● TASK DATA:
==============================
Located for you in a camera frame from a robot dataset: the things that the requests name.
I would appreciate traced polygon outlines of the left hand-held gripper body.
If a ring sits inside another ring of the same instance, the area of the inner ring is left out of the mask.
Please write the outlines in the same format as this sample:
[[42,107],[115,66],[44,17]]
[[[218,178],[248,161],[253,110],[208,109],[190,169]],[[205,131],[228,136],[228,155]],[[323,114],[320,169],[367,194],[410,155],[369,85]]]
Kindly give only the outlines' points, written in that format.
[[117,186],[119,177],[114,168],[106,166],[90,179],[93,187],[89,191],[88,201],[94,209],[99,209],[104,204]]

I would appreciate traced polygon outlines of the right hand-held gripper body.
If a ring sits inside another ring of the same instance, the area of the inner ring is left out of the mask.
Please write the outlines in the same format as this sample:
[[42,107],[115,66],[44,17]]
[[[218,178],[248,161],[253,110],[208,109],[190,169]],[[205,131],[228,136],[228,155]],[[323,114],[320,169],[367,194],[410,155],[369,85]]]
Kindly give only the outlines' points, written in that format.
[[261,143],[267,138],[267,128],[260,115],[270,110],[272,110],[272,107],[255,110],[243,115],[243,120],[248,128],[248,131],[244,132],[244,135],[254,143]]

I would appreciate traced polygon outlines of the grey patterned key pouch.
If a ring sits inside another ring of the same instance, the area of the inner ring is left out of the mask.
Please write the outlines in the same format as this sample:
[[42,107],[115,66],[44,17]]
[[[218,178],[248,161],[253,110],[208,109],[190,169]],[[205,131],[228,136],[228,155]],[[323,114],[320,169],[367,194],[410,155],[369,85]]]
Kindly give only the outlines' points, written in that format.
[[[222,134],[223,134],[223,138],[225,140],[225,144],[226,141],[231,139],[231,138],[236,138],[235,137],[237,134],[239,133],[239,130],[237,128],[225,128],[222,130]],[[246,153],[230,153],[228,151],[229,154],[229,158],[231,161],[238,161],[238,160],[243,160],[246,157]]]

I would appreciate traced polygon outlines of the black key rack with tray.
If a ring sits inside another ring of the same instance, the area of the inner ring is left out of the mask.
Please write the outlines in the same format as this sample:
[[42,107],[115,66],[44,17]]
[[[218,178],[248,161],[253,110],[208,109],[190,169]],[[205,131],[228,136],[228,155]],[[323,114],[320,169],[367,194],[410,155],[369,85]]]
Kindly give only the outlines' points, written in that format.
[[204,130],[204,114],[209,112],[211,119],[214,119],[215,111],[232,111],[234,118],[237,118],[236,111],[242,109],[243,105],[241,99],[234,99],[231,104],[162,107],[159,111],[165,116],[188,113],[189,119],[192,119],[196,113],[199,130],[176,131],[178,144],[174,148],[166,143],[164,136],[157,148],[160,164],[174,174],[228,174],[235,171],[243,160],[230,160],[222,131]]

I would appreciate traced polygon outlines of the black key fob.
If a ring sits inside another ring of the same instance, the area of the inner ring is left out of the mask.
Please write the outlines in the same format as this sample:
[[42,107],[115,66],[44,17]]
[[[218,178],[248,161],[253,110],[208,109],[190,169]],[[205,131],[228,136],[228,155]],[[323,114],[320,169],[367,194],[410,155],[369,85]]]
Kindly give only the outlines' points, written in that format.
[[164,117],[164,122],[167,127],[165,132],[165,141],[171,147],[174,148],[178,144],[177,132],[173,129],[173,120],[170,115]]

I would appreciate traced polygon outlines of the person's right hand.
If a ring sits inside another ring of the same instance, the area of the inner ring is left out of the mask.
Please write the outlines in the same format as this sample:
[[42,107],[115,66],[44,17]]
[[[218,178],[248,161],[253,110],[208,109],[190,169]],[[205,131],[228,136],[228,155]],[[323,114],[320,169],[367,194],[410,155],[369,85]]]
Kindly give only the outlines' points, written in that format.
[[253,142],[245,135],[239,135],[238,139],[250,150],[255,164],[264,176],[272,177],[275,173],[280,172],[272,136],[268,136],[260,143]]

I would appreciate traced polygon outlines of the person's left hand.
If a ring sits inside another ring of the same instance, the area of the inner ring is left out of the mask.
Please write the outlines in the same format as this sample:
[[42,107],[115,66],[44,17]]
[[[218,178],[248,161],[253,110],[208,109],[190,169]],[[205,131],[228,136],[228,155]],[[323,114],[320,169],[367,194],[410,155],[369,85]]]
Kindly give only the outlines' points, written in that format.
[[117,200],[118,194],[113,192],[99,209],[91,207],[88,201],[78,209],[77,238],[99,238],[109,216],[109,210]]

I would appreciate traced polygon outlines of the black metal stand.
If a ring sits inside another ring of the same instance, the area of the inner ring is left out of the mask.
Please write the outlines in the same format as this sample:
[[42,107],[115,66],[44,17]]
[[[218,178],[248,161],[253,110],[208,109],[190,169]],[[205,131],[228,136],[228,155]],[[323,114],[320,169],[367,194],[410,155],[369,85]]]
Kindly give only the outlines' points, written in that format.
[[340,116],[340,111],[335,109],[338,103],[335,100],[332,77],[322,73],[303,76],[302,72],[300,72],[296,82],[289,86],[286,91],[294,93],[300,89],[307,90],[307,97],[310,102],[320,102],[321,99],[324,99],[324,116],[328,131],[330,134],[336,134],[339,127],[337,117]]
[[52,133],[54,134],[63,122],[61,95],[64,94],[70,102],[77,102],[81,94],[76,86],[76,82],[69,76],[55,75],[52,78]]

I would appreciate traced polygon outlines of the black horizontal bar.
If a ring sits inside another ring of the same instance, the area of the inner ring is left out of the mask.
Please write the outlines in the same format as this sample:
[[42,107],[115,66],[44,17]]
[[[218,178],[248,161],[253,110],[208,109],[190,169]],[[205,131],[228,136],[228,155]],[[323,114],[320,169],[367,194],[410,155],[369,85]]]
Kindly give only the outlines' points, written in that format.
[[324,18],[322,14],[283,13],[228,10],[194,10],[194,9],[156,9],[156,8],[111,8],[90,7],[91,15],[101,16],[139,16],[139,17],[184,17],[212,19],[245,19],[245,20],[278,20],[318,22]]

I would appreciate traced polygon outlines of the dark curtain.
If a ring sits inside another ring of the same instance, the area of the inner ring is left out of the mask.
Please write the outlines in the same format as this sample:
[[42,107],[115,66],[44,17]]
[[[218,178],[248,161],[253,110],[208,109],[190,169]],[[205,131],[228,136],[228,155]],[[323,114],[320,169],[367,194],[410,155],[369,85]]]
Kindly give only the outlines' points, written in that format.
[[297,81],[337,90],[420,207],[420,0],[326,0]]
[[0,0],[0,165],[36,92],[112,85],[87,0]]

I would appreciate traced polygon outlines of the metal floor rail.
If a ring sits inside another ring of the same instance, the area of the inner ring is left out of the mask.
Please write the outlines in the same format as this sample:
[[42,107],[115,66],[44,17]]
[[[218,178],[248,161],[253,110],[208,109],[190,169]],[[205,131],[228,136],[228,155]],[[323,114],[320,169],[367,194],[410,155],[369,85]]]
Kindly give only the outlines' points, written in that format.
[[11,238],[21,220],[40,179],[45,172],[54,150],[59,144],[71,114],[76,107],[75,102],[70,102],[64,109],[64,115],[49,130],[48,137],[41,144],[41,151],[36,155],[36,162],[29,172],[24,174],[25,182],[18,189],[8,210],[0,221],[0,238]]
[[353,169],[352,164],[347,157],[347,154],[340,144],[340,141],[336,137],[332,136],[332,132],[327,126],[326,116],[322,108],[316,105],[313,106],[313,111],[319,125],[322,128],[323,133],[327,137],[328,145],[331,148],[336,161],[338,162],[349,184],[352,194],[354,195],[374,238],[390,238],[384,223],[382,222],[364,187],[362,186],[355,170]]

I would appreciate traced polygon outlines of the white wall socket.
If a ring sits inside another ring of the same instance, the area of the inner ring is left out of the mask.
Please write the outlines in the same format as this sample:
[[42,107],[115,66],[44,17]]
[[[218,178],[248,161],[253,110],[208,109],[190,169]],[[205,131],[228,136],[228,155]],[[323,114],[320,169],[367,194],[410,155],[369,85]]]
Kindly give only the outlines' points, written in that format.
==============================
● TASK OBJECTIVE:
From the material above, copy out every line bearing the string "would".

● WRITTEN RESPONSE:
I would appreciate traced polygon outlines of the left hand-held gripper body.
I would appreciate traced polygon outlines of the right hand-held gripper body.
I would appreciate traced polygon outlines of the grey patterned key pouch.
I would appreciate traced polygon outlines of the black key rack with tray.
I would appreciate traced polygon outlines of the black key fob.
I would appreciate traced polygon outlines of the person's right hand.
I would appreciate traced polygon outlines of the person's left hand.
I would appreciate traced polygon outlines of the black metal stand.
I would appreciate traced polygon outlines of the black horizontal bar.
I would appreciate traced polygon outlines of the dark curtain.
I would appreciate traced polygon outlines of the metal floor rail.
I would appreciate traced polygon outlines of the white wall socket.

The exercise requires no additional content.